Problem to solve:
Look through the lines below for the word "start", and copy every line that has it.

Dataset extract:
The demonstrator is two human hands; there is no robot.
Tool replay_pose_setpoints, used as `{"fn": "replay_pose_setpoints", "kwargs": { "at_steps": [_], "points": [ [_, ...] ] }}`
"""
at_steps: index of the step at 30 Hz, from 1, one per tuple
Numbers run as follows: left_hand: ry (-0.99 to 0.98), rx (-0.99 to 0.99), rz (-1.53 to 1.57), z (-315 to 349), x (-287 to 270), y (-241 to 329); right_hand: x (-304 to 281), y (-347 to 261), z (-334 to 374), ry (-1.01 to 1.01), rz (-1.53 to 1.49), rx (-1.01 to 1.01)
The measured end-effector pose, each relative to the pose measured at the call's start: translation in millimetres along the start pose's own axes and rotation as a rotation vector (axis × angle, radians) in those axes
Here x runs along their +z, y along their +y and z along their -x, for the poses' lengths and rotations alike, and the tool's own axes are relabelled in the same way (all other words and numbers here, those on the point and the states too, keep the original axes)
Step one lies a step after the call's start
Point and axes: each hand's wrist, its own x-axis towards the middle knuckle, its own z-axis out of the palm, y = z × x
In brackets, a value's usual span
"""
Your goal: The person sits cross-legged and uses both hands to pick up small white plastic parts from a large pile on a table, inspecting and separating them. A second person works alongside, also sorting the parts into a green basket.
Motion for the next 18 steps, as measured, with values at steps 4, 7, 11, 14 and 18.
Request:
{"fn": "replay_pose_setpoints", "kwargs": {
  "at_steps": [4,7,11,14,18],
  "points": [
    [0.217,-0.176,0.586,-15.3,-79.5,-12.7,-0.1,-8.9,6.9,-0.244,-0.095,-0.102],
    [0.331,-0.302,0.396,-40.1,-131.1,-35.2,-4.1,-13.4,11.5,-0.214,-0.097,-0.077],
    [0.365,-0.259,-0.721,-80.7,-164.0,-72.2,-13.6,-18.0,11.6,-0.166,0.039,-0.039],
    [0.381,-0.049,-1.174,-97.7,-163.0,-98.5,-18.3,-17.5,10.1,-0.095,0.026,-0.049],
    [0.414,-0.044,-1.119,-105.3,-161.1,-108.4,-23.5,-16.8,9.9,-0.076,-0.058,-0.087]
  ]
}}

Answer below:
The measured end-effector pose, each relative to the pose measured at the call's start: translation in millimetres along the start pose's own axes and rotation as a rotation vector (axis × angle, radians) in those axes
Step one lies a step after the call's start

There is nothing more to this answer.